How to complete this task: Take the entries below and reproduce them word for word.
══ Records
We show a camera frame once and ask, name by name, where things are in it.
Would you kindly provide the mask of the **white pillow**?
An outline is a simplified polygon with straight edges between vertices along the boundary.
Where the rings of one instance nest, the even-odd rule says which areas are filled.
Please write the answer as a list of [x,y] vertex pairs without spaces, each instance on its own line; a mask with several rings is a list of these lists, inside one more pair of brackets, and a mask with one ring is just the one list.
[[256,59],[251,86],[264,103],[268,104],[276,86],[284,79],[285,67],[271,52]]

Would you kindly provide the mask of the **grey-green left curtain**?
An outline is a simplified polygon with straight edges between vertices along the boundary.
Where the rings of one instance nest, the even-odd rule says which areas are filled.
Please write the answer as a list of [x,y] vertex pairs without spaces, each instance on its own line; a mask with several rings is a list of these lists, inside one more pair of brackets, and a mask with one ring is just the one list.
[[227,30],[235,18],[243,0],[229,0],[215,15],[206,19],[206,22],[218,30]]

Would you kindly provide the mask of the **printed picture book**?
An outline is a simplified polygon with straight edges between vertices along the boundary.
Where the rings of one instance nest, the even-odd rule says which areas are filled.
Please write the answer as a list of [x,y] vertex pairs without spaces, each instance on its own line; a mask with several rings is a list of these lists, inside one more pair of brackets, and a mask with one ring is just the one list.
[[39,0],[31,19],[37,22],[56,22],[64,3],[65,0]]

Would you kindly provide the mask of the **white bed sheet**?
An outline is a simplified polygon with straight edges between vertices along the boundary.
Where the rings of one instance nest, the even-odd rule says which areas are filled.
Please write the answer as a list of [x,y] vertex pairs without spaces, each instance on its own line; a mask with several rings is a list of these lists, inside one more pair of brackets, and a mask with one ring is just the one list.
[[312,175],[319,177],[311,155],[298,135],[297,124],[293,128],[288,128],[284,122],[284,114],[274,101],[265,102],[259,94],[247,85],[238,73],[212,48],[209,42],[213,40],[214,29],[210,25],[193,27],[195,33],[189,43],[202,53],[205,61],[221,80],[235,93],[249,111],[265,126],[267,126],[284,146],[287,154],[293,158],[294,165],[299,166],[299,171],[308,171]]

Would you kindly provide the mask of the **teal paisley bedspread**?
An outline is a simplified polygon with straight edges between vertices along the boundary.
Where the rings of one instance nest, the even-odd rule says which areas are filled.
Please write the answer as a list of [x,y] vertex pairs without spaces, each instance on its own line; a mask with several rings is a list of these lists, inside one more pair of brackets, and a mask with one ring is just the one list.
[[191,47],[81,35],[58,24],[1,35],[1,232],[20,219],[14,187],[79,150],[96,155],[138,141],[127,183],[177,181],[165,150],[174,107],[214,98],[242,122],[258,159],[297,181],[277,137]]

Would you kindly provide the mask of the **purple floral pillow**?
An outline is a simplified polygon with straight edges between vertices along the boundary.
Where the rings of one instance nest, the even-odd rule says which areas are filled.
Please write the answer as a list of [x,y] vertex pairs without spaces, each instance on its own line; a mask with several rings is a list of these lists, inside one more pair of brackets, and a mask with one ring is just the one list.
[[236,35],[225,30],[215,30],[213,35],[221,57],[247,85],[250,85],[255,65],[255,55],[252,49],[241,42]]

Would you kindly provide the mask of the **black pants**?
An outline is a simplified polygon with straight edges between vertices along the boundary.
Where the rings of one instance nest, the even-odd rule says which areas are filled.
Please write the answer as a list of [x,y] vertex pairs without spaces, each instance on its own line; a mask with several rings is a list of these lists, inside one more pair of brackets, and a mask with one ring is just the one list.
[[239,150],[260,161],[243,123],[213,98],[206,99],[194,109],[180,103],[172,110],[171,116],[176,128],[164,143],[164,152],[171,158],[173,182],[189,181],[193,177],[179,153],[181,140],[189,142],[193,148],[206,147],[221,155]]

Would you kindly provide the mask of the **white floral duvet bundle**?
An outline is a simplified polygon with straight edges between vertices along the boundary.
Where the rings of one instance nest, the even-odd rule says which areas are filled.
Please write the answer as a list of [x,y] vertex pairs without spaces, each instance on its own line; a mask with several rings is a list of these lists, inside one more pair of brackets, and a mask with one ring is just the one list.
════
Solved problem:
We show a camera frame once and ask, name by name, where things are in it.
Would you kindly provide the mask of the **white pillow**?
An outline is a simplified polygon with straight edges between vertices along the boundary.
Where the rings of one instance nest, the even-odd rule says which areas are filled.
Please write the answer as a list of [x,y] vertex pairs without spaces, each instance on its own line; a mask with several rings is a list of these lists, inside one more pair of brackets, and a mask with one ring is just the one list.
[[256,59],[251,86],[264,103],[268,104],[276,86],[284,79],[285,67],[271,52]]

Would you kindly provide the mask of the **grey-green left curtain**?
An outline is a simplified polygon with straight edges between vertices along the boundary.
Where the rings of one instance nest, the even-odd rule says which areas are filled.
Please write the answer as a list of [x,y] vertex pairs without spaces, each instance on its own line; a mask with several rings is a list of these lists, inside one more pair of brackets, and a mask with one ring is just the one list.
[[227,30],[235,18],[243,0],[229,0],[215,15],[206,19],[206,22],[218,30]]

Would you kindly provide the mask of the **printed picture book**?
An outline is a simplified polygon with straight edges between vertices along the boundary.
Where the rings of one instance nest, the even-odd rule says which areas are filled.
Please write the answer as a list of [x,y] vertex pairs without spaces, each instance on its own line; a mask with several rings is a list of these lists, inside one more pair of brackets, and a mask with one ring is just the one list.
[[39,0],[31,19],[37,22],[56,22],[64,3],[65,0]]

Would you kindly provide the mask of the **white bed sheet**?
An outline is a simplified polygon with straight edges between vertices along the boundary.
Where the rings of one instance nest, the even-odd rule says which areas are filled.
Please write the answer as a list of [x,y] vertex pairs without spaces, each instance on its own line; a mask with several rings is a list of these lists, inside one more pair of brackets, and a mask with one ring is just the one list.
[[312,175],[319,177],[311,155],[298,135],[297,124],[293,128],[288,128],[284,122],[284,114],[274,101],[265,102],[259,94],[247,85],[238,73],[212,48],[209,42],[213,40],[214,29],[210,25],[193,27],[195,33],[189,43],[202,53],[205,61],[221,80],[235,93],[249,111],[265,126],[267,126],[284,146],[287,154],[293,158],[294,165],[299,166],[299,171],[308,171]]

Would you kindly provide the mask of the **teal paisley bedspread**?
An outline is a simplified polygon with straight edges between vertices along the boundary.
Where the rings of one instance nest, the even-odd rule says which areas are filled.
Please write the answer as a list of [x,y] vertex pairs without spaces, each instance on its own line; a mask with several rings is a list of these lists, inside one more pair of brackets, and a mask with one ring is just the one list.
[[191,47],[81,35],[58,24],[1,35],[1,232],[20,219],[14,187],[79,150],[96,155],[138,141],[127,183],[177,181],[165,150],[174,107],[214,98],[242,122],[258,159],[297,181],[277,137]]

Would you kindly provide the mask of the **purple floral pillow**?
An outline is a simplified polygon with straight edges between vertices along the boundary.
Where the rings of one instance nest, the even-odd rule says which areas are filled.
Please write the answer as a list of [x,y] vertex pairs without spaces, each instance on its own line; a mask with several rings is a list of these lists, inside one more pair of brackets, and a mask with one ring is just the one list.
[[236,35],[225,30],[215,30],[213,35],[221,57],[247,85],[250,85],[255,65],[255,55],[252,49],[241,42]]

Would you kindly provide the mask of the **black pants**?
An outline is a simplified polygon with straight edges between vertices along the boundary.
Where the rings of one instance nest, the even-odd rule says which areas are filled.
Please write the answer as a list of [x,y] vertex pairs without spaces, each instance on its own line; a mask with several rings is a list of these lists, inside one more pair of brackets, and a mask with one ring is just the one list.
[[239,150],[260,161],[243,123],[213,98],[206,99],[194,109],[180,103],[172,110],[171,116],[176,128],[164,143],[164,152],[171,158],[173,182],[189,181],[193,177],[179,153],[181,140],[189,142],[193,148],[206,147],[221,155]]

Would you kindly provide the mask of the **white floral duvet bundle**?
An outline is a simplified polygon with straight edges between vertices along the boundary.
Where the rings of one instance nest, the even-odd rule says which areas are filled.
Please write the answer as a list of [x,y] vertex pairs without spaces, each instance on its own line; a mask with several rings is a list of these lists, inside one more pair of brackets, and a mask with one ring is just the one list.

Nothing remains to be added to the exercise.